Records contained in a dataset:
= = = =
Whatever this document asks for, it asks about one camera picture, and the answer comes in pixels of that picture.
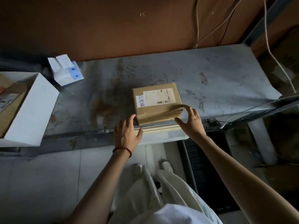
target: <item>person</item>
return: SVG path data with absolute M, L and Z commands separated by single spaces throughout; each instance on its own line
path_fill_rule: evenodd
M 187 105 L 188 121 L 175 121 L 211 161 L 225 186 L 250 223 L 299 223 L 298 211 L 271 187 L 219 148 L 205 133 L 196 109 Z M 135 136 L 133 119 L 122 120 L 114 130 L 115 147 L 134 152 L 143 130 Z M 106 224 L 122 170 L 130 157 L 126 149 L 113 152 L 109 162 L 79 202 L 67 223 Z M 108 223 L 222 223 L 211 208 L 178 176 L 158 170 L 162 194 L 145 166 L 126 192 Z

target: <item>shoe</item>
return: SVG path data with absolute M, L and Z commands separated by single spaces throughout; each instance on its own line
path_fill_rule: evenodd
M 133 179 L 134 181 L 138 180 L 142 175 L 142 165 L 140 163 L 136 163 L 133 167 Z
M 172 168 L 172 165 L 170 164 L 170 162 L 168 162 L 168 161 L 163 161 L 162 163 L 161 163 L 161 169 L 162 170 L 167 170 L 167 171 L 170 171 L 170 172 L 174 172 L 173 171 L 173 168 Z

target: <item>bracelet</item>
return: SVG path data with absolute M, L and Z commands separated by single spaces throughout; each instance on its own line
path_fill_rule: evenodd
M 112 153 L 114 153 L 116 150 L 119 150 L 119 149 L 125 149 L 125 150 L 127 150 L 130 153 L 130 157 L 129 158 L 132 157 L 132 152 L 127 147 L 117 147 L 117 148 L 113 149 Z

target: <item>hand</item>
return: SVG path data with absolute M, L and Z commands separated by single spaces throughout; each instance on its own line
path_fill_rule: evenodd
M 131 115 L 125 120 L 121 120 L 119 125 L 114 128 L 115 147 L 127 147 L 134 151 L 137 145 L 141 142 L 143 130 L 139 129 L 135 136 L 133 120 L 136 115 Z
M 182 128 L 182 130 L 189 136 L 193 137 L 195 134 L 199 133 L 201 135 L 206 135 L 202 121 L 196 109 L 191 108 L 188 105 L 182 105 L 188 112 L 188 122 L 184 123 L 180 118 L 175 118 L 174 120 Z

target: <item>left hand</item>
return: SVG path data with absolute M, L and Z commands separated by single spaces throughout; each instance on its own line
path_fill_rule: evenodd
M 130 115 L 127 119 L 121 120 L 119 125 L 114 128 L 115 147 L 127 147 L 132 152 L 141 142 L 143 130 L 139 129 L 135 136 L 133 120 L 136 115 Z

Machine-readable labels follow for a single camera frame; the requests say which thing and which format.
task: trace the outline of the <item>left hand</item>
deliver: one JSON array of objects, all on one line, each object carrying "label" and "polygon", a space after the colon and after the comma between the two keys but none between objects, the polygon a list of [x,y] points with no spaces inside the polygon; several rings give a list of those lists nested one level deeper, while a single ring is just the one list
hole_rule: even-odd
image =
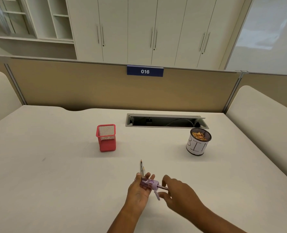
[{"label": "left hand", "polygon": [[[145,177],[150,177],[150,172],[146,173]],[[149,195],[151,193],[150,188],[146,188],[145,186],[140,186],[141,181],[141,174],[136,174],[136,179],[127,191],[127,197],[124,204],[124,207],[127,208],[129,211],[133,212],[134,214],[138,215],[138,217],[143,212],[146,204],[148,202]]]}]

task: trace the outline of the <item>right hand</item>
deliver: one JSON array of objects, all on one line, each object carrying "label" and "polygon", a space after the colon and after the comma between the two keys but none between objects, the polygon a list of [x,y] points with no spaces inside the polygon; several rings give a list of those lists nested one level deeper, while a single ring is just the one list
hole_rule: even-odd
[{"label": "right hand", "polygon": [[171,210],[191,222],[199,218],[205,211],[206,207],[189,185],[165,175],[162,186],[166,186],[166,184],[169,189],[168,193],[159,192],[158,194]]}]

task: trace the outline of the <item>hand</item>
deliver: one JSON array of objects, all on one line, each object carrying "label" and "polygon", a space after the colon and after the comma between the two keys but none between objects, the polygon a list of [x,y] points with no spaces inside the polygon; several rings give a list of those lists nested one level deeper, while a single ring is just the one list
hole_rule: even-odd
[{"label": "hand", "polygon": [[196,220],[194,218],[198,218],[205,211],[204,204],[189,185],[165,175],[162,186],[166,184],[169,188],[168,193],[159,192],[158,194],[171,210],[191,222],[194,222]]},{"label": "hand", "polygon": [[[146,173],[145,177],[150,177],[150,172]],[[136,216],[140,216],[146,204],[148,202],[149,195],[151,193],[151,189],[146,188],[144,186],[140,186],[141,174],[136,174],[136,179],[127,191],[126,201],[124,204],[124,208],[126,208],[129,212],[135,214]]]}]

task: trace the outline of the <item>cabinet handle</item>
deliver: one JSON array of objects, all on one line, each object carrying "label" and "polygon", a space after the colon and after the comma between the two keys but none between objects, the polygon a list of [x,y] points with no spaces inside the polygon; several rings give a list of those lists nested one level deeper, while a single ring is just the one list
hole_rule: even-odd
[{"label": "cabinet handle", "polygon": [[98,37],[98,24],[96,23],[96,29],[97,29],[97,40],[98,40],[98,44],[99,44],[99,37]]},{"label": "cabinet handle", "polygon": [[202,45],[203,45],[203,42],[204,42],[205,33],[206,33],[206,32],[203,33],[203,39],[202,39],[202,42],[201,42],[199,51],[201,51],[201,49],[202,49]]},{"label": "cabinet handle", "polygon": [[103,27],[103,24],[102,24],[102,30],[103,30],[103,45],[105,45],[105,40],[104,40],[104,27]]},{"label": "cabinet handle", "polygon": [[157,48],[157,35],[155,36],[155,48]]},{"label": "cabinet handle", "polygon": [[152,35],[153,35],[153,28],[151,29],[151,40],[150,40],[150,48],[152,46]]},{"label": "cabinet handle", "polygon": [[208,43],[208,39],[209,39],[209,35],[210,35],[210,33],[208,34],[208,37],[207,37],[207,42],[206,42],[206,46],[205,46],[204,52],[205,52],[206,47],[207,47],[207,43]]}]

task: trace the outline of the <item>mesh pencil cup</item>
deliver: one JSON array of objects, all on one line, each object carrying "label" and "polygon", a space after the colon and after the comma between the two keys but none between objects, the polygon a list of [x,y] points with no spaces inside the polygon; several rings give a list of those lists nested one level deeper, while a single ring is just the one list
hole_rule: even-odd
[{"label": "mesh pencil cup", "polygon": [[[194,135],[193,132],[197,133],[203,133],[204,137],[206,138],[205,141],[197,139]],[[193,155],[200,156],[204,153],[208,142],[211,140],[211,134],[207,132],[204,129],[201,128],[192,128],[190,131],[190,137],[187,142],[186,148],[188,152],[190,152]]]},{"label": "mesh pencil cup", "polygon": [[96,136],[101,152],[116,150],[116,126],[114,124],[98,125]]}]
= = = =
_What you should do_
Please output every entry above exactly, without the pictures.

_Answer for the task_
Whatever this document asks for, it asks about one camera picture, and the answer comes in pixels of that picture.
target: <item>person</item>
return: SVG path data with absolute M, L and Z commands separated by single spaces throughout; each instance on its own line
path_fill_rule: evenodd
M 187 105 L 188 121 L 175 121 L 211 161 L 225 186 L 250 223 L 299 223 L 298 211 L 271 187 L 219 148 L 205 133 L 196 109 Z M 135 136 L 133 119 L 122 120 L 114 130 L 115 147 L 134 152 L 143 130 Z M 106 224 L 122 170 L 130 157 L 126 149 L 113 152 L 109 162 L 79 202 L 67 223 Z M 108 223 L 222 223 L 211 208 L 178 176 L 158 170 L 162 194 L 145 166 L 126 192 Z

target: <item>shoe</item>
return: SVG path data with absolute M, L and Z commands separated by single spaces throughout; each instance on its own line
path_fill_rule: evenodd
M 133 179 L 134 181 L 138 180 L 142 175 L 142 165 L 140 163 L 136 163 L 133 167 Z
M 172 168 L 172 165 L 170 164 L 170 162 L 168 162 L 168 161 L 163 161 L 162 163 L 161 163 L 161 169 L 162 170 L 167 170 L 167 171 L 170 171 L 170 172 L 174 172 L 173 171 L 173 168 Z

target: <item>bracelet</item>
return: SVG path data with absolute M, L and Z commands separated by single spaces throughout; each instance on its own line
path_fill_rule: evenodd
M 112 153 L 114 153 L 116 150 L 119 150 L 119 149 L 125 149 L 125 150 L 127 150 L 130 153 L 130 157 L 129 158 L 132 157 L 132 152 L 127 147 L 117 147 L 117 148 L 113 149 Z

target: <item>hand</item>
return: SVG path data with absolute M, L and Z commands separated by single spaces throughout; each instance on its own line
path_fill_rule: evenodd
M 131 115 L 125 120 L 121 120 L 119 125 L 114 128 L 115 147 L 127 147 L 134 151 L 137 145 L 141 142 L 143 130 L 139 129 L 135 136 L 133 120 L 136 115 Z
M 182 128 L 182 130 L 189 136 L 193 137 L 195 134 L 199 133 L 201 135 L 206 135 L 202 121 L 196 109 L 191 108 L 188 105 L 182 105 L 188 112 L 188 122 L 184 123 L 180 118 L 175 118 L 174 120 Z

target: <item>left hand</item>
return: SVG path data with absolute M, L and Z commands separated by single spaces throughout; each instance on its own line
path_fill_rule: evenodd
M 130 115 L 127 119 L 121 120 L 119 125 L 114 128 L 115 147 L 127 147 L 132 152 L 141 142 L 143 130 L 139 129 L 135 136 L 133 120 L 136 115 Z

Machine-readable labels follow for a single camera frame; the requests say which thing and which format.
task: trace the outline of the <item>left hand</item>
deliver: one JSON array of objects, all on one line, each object carrying "label" and "polygon", a space after the colon and after the comma between the two keys but none between objects, the polygon a list of [x,y] points with no spaces inside the polygon; several rings give a list of those lists nested one level deeper, while a single ring is just the one list
hole_rule: even-odd
image =
[{"label": "left hand", "polygon": [[[145,177],[150,177],[150,172],[146,173]],[[149,195],[151,193],[150,188],[146,188],[145,186],[140,186],[141,181],[141,174],[136,174],[136,179],[127,191],[127,197],[124,204],[124,207],[127,208],[129,211],[133,212],[134,214],[138,215],[138,217],[143,212],[146,204],[148,202]]]}]

task: trace the outline of the <item>right hand</item>
deliver: one JSON array of objects, all on one line, each object carrying "label" and "polygon", a space after the colon and after the comma between the two keys but none between objects, the polygon a list of [x,y] points with no spaces inside the polygon; several rings give a list of those lists nested one level deeper, while a single ring is just the one list
hole_rule: even-odd
[{"label": "right hand", "polygon": [[171,210],[191,222],[199,218],[205,211],[206,207],[189,185],[165,175],[162,186],[166,186],[166,184],[169,189],[168,193],[159,192],[158,194]]}]

task: trace the outline of the <item>hand</item>
deliver: one JSON array of objects, all on one line, each object carrying "label" and "polygon", a space after the colon and after the comma between the two keys but none between objects, the polygon a list of [x,y] points with no spaces inside the polygon; several rings give a list of those lists nested one level deeper, while a single ring is just the one list
hole_rule: even-odd
[{"label": "hand", "polygon": [[196,220],[194,218],[198,218],[205,211],[204,204],[189,185],[165,175],[162,186],[166,184],[169,188],[168,193],[159,192],[158,194],[171,210],[191,222],[194,222]]},{"label": "hand", "polygon": [[[146,173],[145,177],[150,177],[150,172]],[[136,216],[140,216],[146,204],[148,202],[149,195],[151,193],[151,189],[146,188],[144,186],[140,186],[141,174],[136,174],[136,179],[127,191],[126,201],[124,204],[124,208],[126,208],[129,212],[135,214]]]}]

task: trace the outline of the <item>cabinet handle</item>
deliver: one JSON array of objects, all on one line, each object carrying "label" and "polygon", a space after the colon and after the comma between the two keys but none between objects, the polygon a list of [x,y] points with no spaces inside the polygon; several rings give a list of those lists nested one level deeper, while a single ring is just the one list
hole_rule: even-odd
[{"label": "cabinet handle", "polygon": [[98,37],[98,24],[96,23],[96,29],[97,29],[97,40],[98,40],[98,44],[99,44],[99,37]]},{"label": "cabinet handle", "polygon": [[202,45],[203,45],[203,42],[204,42],[205,33],[206,33],[206,32],[203,33],[203,39],[202,39],[202,42],[201,42],[199,51],[201,51],[201,49],[202,49]]},{"label": "cabinet handle", "polygon": [[103,27],[103,24],[102,24],[102,30],[103,30],[103,45],[105,45],[105,40],[104,40],[104,27]]},{"label": "cabinet handle", "polygon": [[157,48],[157,35],[155,36],[155,48]]},{"label": "cabinet handle", "polygon": [[152,35],[153,35],[153,28],[151,29],[151,40],[150,40],[150,48],[152,46]]},{"label": "cabinet handle", "polygon": [[208,43],[208,39],[209,39],[209,35],[210,35],[210,33],[208,34],[208,37],[207,37],[207,42],[206,42],[206,46],[205,46],[204,52],[205,52],[206,47],[207,47],[207,43]]}]

task: trace the outline of the <item>mesh pencil cup</item>
deliver: one JSON array of objects, all on one line, each object carrying "label" and "polygon", a space after the colon and after the comma between the two keys but none between objects, the polygon a list of [x,y] points with no spaces inside the polygon; several rings give a list of those lists nested one level deeper, while a single ring is just the one list
hole_rule: even-odd
[{"label": "mesh pencil cup", "polygon": [[[194,135],[193,132],[197,133],[203,133],[204,137],[206,138],[205,141],[197,139]],[[193,155],[200,156],[204,153],[208,142],[211,140],[211,134],[207,132],[204,129],[201,128],[192,128],[190,131],[190,137],[187,142],[186,148],[188,152],[190,152]]]},{"label": "mesh pencil cup", "polygon": [[96,136],[101,152],[116,150],[116,126],[114,124],[98,125]]}]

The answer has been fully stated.